The camera approaches the original woman, who forms a square with her hands. Once the hands move, a new scene at an art gallery is revealed.
Several women and one man are studying large works of art. The abstract prints resemble the colorful scarves each person wears.
Hermès portrays its scarves as artwork. Image credit: Hermès
One woman undoes the scarf in her hair, and the setting changes for a final time.
A group of people are climbing a mountainside, each waving a silk scarf and ribbons on a flag pole. As they ascend to the summit, the scene is joyous and celebratory.
SPOTLIGHT ON SCARVES
Hermès has often placed special attention on its scarves.

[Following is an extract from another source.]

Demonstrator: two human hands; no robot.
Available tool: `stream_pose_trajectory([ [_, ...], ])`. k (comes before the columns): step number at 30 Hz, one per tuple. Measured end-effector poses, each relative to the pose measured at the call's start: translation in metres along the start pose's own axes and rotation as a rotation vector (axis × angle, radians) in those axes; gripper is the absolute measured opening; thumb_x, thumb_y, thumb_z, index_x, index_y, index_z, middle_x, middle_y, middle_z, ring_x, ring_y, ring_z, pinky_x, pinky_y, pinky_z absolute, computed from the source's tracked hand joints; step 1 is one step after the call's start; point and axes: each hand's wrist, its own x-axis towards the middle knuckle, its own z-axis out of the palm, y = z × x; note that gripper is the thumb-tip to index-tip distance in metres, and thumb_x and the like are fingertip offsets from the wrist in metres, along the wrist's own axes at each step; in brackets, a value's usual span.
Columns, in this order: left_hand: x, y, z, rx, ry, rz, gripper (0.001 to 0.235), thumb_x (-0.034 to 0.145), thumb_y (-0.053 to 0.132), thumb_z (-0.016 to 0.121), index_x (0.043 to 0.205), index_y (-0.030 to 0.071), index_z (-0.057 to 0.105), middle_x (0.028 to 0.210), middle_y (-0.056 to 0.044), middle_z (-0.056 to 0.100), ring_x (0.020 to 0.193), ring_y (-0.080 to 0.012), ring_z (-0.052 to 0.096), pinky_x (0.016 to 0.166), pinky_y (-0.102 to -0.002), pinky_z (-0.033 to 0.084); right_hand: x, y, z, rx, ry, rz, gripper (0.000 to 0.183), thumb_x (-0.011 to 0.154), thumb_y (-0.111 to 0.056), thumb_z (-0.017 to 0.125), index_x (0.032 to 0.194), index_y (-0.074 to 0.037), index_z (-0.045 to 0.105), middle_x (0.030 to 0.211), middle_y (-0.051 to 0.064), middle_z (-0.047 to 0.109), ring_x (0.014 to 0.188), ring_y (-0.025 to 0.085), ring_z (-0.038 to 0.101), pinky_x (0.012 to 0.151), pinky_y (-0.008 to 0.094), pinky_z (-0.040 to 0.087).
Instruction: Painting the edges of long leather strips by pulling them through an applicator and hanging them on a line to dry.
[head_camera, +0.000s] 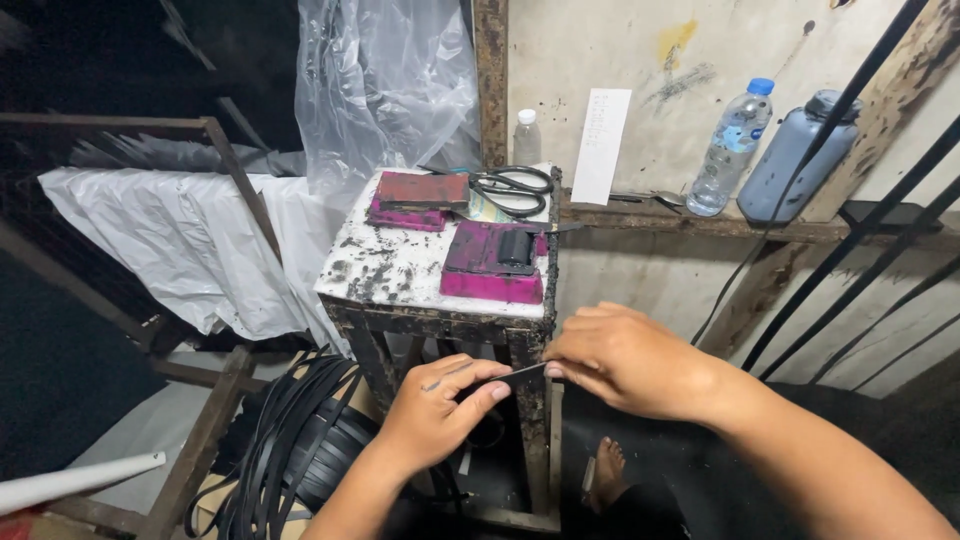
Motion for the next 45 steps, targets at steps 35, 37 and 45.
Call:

Last fall, the fashion group excited fans of its history with scarves through a pop-up concept that traveled to various cities.
Through the Hermès Carré Club, the brand gave guests an inside look at what it takes to create the scarves. The pop-up appeared in North America, Asia and Europe (see story).
Hermès campaigns have also taken a whimsical tone as of late.
In a recent film, two actors audition for an unseen director, responding to a number of quick-paced situations thrown at them while modeling 32 of the brand’s accessories. This short showcases the diversity of roles that Hermès can help consumers fill while also playfully promoting the collection (see story).
“Hermès is saying, ‘Once you have the freedom to be yourself, march to the mountain tops and share your personal expression with the world – proudly and boldly,’” Mr. Bruck said.